■ What the task asks
From the first line to the last, repeat the data below exactly.

■ Provided data
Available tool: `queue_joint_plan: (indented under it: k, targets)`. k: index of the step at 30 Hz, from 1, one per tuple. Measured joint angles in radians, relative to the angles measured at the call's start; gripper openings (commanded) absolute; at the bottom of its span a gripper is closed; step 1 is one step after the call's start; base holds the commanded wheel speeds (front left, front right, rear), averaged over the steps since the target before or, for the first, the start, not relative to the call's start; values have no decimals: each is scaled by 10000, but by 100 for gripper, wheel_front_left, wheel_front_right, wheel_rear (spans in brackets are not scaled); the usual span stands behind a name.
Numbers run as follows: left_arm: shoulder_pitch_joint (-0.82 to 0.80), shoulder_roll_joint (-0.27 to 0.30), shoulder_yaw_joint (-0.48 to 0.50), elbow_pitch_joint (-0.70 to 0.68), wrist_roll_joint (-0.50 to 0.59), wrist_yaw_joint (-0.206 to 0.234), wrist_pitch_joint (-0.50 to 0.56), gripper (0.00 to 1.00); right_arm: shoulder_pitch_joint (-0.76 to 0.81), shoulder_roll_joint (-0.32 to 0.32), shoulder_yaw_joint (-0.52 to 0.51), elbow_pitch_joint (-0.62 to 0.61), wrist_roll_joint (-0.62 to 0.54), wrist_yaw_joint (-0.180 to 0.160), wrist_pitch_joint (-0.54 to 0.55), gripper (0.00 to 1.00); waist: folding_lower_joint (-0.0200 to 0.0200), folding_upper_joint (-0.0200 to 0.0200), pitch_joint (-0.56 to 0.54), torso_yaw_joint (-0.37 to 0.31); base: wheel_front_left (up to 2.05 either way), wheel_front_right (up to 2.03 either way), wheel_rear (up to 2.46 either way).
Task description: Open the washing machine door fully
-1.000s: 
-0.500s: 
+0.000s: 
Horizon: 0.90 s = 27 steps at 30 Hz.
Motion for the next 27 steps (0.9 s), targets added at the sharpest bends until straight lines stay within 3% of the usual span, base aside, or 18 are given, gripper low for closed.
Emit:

■ Solution
Available tool: `queue_joint_plan: (indented under it: k, targets)`. k: index of the step at 30 Hz, from 1, one per tuple. Measured joint angles in radians, relative to the angles measured at the call's start; gripper openings (commanded) absolute; at the bottom of its span a gripper is closed; step 1 is one step after the call's start; base holds the commanded wheel speeds (front left, front right, rear), averaged over the steps since the target before or, for the first, the start, not relative to the call's start; values have no decimals: each is scaled by 10000, but by 100 for gripper, wheel_front_left, wheel_front_right, wheel_rear (spans in brackets are not scaled); the usual span stands behind a name.
Numbers run as follows: left_arm: shoulder_pitch_joint (-0.82 to 0.80), shoulder_roll_joint (-0.27 to 0.30), shoulder_yaw_joint (-0.48 to 0.50), elbow_pitch_joint (-0.70 to 0.68), wrist_roll_joint (-0.50 to 0.59), wrist_yaw_joint (-0.206 to 0.234), wrist_pitch_joint (-0.50 to 0.56), gripper (0.00 to 1.00); right_arm: shoulder_pitch_joint (-0.76 to 0.81), shoulder_roll_joint (-0.32 to 0.32), shoulder_yaw_joint (-0.52 to 0.51), elbow_pitch_joint (-0.62 to 0.61), wrist_roll_joint (-0.62 to 0.54), wrist_yaw_joint (-0.180 to 0.160), wrist_pitch_joint (-0.54 to 0.55), gripper (0.00 to 1.00); waist: folding_lower_joint (-0.0200 to 0.0200), folding_upper_joint (-0.0200 to 0.0200), pitch_joint (-0.56 to 0.54), torso_yaw_joint (-0.37 to 0.31); base: wheel_front_left (up to 2.05 either way), wheel_front_right (up to 2.03 either way), wheel_rear (up to 2.46 either way).
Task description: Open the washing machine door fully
-1.000s: 
-0.500s: 
+0.000s: 
Horizon: 0.90 s = 27 steps at 30 Hz.
Motion for the next 27 steps (0.9 s), targets added at the sharpest bends until straight lines stay within 3% of the usual span, base aside, or 18 are given, gripper low for closed.
Emit:

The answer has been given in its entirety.